Why oil is really rising and outlook for 2018

17 January 2018

Oil industry analyst Malcolm Graham-Wood tells Interactive Investor why oil prices are really surging and what will drive sentiment this year.

The oil price is up almost 20% in one year to 2015 levels. Is this sustainable?

It is sustainable, but I'm expecting 2018 to be another bumpy ride. I mean the 20% we've had this year [2017], we've had $44 a barrel back in June, and $66 a barrel last week. So, you know, I'm expecting another bumpy ride, and that's partly because I expect the first half of the year, as it is most years, to provide…demand to be down, in which the OPEC and non-OPEC agreement will have to be absolutely rock solid.

It'll get better as the second half of the year comes along because demand will pick up and that should naturally take the place. So, OPEC and non-OPEC will be, I imagine, starting to talk during the middle of next year [2018] about when they can wind down those curbs a bit. But if they go too early, and realise that it'll [watch]…I think supply and demand has never been more important, and if they don't watch out for non-OPEC suppliers from the US and shale, for example, which I don't think is going to be too important, but it will be important at the marginal barrel.

So, they are going to have to make sure that they keep production strictly under control, or they won't be able to take the advantage of the second half of the year.

You tipped oil to hit $60 by year-end. It did. What's your target for 2018?

Well, tipping it to end 2017 at $60 was…it might have been a bit of a fluke actually because right in the middle of the summer when it was $45, I wasn't overly confident. But I'm always confident that the second half of the year is better for demand than the first half, which is why I haven't got much of an increase in for the first half of next year [2017], if anything at all I would expect it to be…it might be $60/65 in the first half of the year. And if, and only if the supply curbs are maintained, then it should go a bit higher next year towards the end of year. So, I've got $70 pencilled in for the end of the year, subject to OPEC and non-OPEC discipline.

What will be the main themes for oil in 2018?

Well, for 2018 I'm expecting the same, the usual themes to be coming through. Obviously, it's very important with GDP picking up in a number of Western countries I expect the demand side to be reasonably solid. I'm expecting the US, Europe, and to a larger extent India, and later in the year I expect to see some pick up in demand in China. So, the demand side doesn't look too bad.

Supply side, as I've been going on about, it's very much if the OPEC and non-OPEC curbs can be kept, and if they do that, and they get all the way through to say June and it looks okay in June, then it won't be so bad. Of course, there are always other supply problems on the plus and the minus side. The biggest worry on non-OPEC supply is obviously US and shale, and as long as it's north of 50 bucks, you know, they'll be continuing to produce…drill more wells, which won't help things.

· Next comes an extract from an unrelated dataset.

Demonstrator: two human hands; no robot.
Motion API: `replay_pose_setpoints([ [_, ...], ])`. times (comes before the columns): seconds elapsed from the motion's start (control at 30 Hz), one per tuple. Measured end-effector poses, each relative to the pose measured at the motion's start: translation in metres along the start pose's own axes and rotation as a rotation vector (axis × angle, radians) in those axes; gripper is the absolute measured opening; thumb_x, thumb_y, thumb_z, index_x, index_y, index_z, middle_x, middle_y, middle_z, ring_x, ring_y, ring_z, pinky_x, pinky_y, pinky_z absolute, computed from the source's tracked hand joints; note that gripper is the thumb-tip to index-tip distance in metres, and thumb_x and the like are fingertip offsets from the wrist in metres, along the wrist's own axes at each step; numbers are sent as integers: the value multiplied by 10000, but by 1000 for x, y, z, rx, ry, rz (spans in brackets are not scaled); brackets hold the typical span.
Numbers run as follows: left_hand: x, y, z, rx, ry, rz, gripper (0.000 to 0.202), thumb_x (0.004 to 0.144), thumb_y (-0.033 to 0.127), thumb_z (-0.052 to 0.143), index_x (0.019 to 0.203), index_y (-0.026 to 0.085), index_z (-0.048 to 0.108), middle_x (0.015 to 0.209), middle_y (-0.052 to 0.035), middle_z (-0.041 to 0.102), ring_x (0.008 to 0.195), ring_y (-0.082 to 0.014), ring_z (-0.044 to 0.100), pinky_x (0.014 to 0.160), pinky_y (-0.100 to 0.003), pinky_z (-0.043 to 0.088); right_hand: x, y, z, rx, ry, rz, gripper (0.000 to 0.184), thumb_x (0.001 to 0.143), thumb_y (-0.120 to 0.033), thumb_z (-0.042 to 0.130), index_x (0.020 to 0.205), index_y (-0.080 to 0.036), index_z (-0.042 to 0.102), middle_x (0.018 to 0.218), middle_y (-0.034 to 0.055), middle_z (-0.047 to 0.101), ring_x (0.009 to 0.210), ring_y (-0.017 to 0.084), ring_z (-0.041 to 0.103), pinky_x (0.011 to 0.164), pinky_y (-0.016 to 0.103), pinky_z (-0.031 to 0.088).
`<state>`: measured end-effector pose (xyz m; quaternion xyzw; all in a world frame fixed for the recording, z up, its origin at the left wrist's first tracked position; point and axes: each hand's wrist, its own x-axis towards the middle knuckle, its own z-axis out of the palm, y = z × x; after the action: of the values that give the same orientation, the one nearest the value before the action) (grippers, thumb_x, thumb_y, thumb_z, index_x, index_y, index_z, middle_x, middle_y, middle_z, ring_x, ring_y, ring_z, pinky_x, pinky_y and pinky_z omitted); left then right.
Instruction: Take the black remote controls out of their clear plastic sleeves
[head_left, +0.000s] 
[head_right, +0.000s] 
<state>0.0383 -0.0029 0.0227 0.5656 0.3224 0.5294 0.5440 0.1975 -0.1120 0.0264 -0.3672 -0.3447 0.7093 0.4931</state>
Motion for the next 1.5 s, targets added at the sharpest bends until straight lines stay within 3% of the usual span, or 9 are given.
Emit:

On the other hand, I'm expecting the usual geopolitical problems to come in. Don't forget we've already got problems in Libya, which I expect to get worse. Nigeria has elections in the beginning of next year [2017], and we're already seeing a little bit of terrorist activity down there.

And of course, Venezuela, which has been, you know, not much short of a basket case in recent months, they are supported a little bit by Russia and China at the moment, but I wouldn't expect that to last for too long. So, you know, there are a number of areas where I expect supply to have problems.

And the biggest risk?

The biggest risks are what might be called the unknowns, and they always are. I mean we've seen things happen in the last few months that have helped pushed the oil price up in this last quarter, and that's been the keystone pipeline in North America, and of course in the last few days we've seen the Forties pipeline. The UK isn't a huge producer, but 400,000 barrels a day interruption from the UK, in what is a very important market price, the Brent price, it has had it's own effects, and so in those, you know, the unknowns are going to be as important as anything else.

I think that next year's [2017's] problems, some of them we won't even know about yet. But in terms of supply, if we have any material cut back in supply from any of the bigger producers, that's going to be where your problem might be.